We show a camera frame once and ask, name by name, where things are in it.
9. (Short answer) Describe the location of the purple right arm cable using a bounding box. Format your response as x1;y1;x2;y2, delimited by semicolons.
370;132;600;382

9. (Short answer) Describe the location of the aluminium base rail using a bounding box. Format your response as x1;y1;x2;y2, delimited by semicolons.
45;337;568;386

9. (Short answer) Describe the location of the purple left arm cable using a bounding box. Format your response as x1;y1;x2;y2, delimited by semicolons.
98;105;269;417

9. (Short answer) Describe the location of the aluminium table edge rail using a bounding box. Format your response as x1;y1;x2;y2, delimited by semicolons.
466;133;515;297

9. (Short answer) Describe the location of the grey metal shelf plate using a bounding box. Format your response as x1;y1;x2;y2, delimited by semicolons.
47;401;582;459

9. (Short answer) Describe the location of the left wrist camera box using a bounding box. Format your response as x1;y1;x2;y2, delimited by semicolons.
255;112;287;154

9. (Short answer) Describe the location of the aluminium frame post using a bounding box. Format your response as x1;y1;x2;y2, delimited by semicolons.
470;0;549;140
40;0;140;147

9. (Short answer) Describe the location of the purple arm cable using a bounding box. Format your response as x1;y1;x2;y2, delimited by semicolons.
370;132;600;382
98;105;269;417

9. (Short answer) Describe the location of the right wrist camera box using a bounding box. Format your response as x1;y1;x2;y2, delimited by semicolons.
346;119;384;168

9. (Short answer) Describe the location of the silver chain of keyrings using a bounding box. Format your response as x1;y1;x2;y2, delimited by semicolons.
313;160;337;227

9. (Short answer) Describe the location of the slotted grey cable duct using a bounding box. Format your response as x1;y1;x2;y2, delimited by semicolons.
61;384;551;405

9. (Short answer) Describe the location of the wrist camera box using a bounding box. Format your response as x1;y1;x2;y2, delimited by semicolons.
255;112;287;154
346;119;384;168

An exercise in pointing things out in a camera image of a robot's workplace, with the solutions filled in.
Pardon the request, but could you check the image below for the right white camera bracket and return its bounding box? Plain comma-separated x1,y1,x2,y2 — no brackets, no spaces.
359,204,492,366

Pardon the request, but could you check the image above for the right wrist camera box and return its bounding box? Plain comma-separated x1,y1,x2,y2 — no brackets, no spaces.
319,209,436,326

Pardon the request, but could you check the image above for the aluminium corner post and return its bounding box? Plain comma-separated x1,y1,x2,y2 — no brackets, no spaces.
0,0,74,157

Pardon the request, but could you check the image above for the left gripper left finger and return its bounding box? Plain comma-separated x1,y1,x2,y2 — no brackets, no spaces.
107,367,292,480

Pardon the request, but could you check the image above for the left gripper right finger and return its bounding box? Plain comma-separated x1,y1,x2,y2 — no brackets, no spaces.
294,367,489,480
━━━━━━
§ What needs to be done
Repeat the entries word for word. Skip none of them.

§ Solution to this exercise
We show a camera frame once and ask, name by name, where things are in it.
9. (Short answer) Describe the location of the purple right arm cable using a bounding box. Format your response as x1;y1;x2;y2, delimited by semicolons.
370;132;600;382

9. (Short answer) Describe the location of the aluminium base rail using a bounding box. Format your response as x1;y1;x2;y2, delimited by semicolons.
45;337;568;386

9. (Short answer) Describe the location of the purple left arm cable using a bounding box. Format your response as x1;y1;x2;y2, delimited by semicolons.
98;105;269;417

9. (Short answer) Describe the location of the aluminium table edge rail using a bounding box. Format your response as x1;y1;x2;y2, delimited by semicolons.
466;133;515;297

9. (Short answer) Describe the location of the grey metal shelf plate using a bounding box. Format your response as x1;y1;x2;y2, delimited by semicolons.
47;401;582;459

9. (Short answer) Describe the location of the left wrist camera box using a bounding box. Format your response as x1;y1;x2;y2, delimited by semicolons.
255;112;287;154

9. (Short answer) Describe the location of the aluminium frame post using a bounding box. Format your response as x1;y1;x2;y2, delimited by semicolons.
470;0;549;140
40;0;140;147

9. (Short answer) Describe the location of the purple arm cable using a bounding box. Format your response as x1;y1;x2;y2, delimited by semicolons.
370;132;600;382
98;105;269;417

9. (Short answer) Describe the location of the right wrist camera box using a bounding box. Format your response as x1;y1;x2;y2, delimited by semicolons.
346;119;384;168

9. (Short answer) Describe the location of the silver chain of keyrings using a bounding box. Format your response as x1;y1;x2;y2, delimited by semicolons.
313;160;337;227

9. (Short answer) Describe the location of the slotted grey cable duct using a bounding box. Format your response as x1;y1;x2;y2, delimited by semicolons.
61;384;551;405

9. (Short answer) Describe the location of the wrist camera box using a bounding box. Format your response as x1;y1;x2;y2, delimited by semicolons.
255;112;287;154
346;119;384;168

An exercise in pointing things out in a camera image of a robot's workplace, with the solutions filled in.
Pardon the request, but could you check the image below for the right white camera bracket and return its bounding box? Plain comma-separated x1,y1,x2,y2 — no brackets, no spaces.
359,204,492,366

Pardon the request, but could you check the image above for the right wrist camera box and return its bounding box? Plain comma-separated x1,y1,x2,y2 — no brackets, no spaces.
319,209,436,326

Pardon the request, but could you check the image above for the aluminium corner post and return its bounding box? Plain comma-separated x1,y1,x2,y2 — no brackets, no spaces.
0,0,74,157

Pardon the request, but could you check the image above for the left gripper left finger and return its bounding box? Plain comma-separated x1,y1,x2,y2 — no brackets, no spaces.
107,367,292,480

Pardon the request, but could you check the image above for the left gripper right finger and return its bounding box? Plain comma-separated x1,y1,x2,y2 — no brackets, no spaces.
294,367,489,480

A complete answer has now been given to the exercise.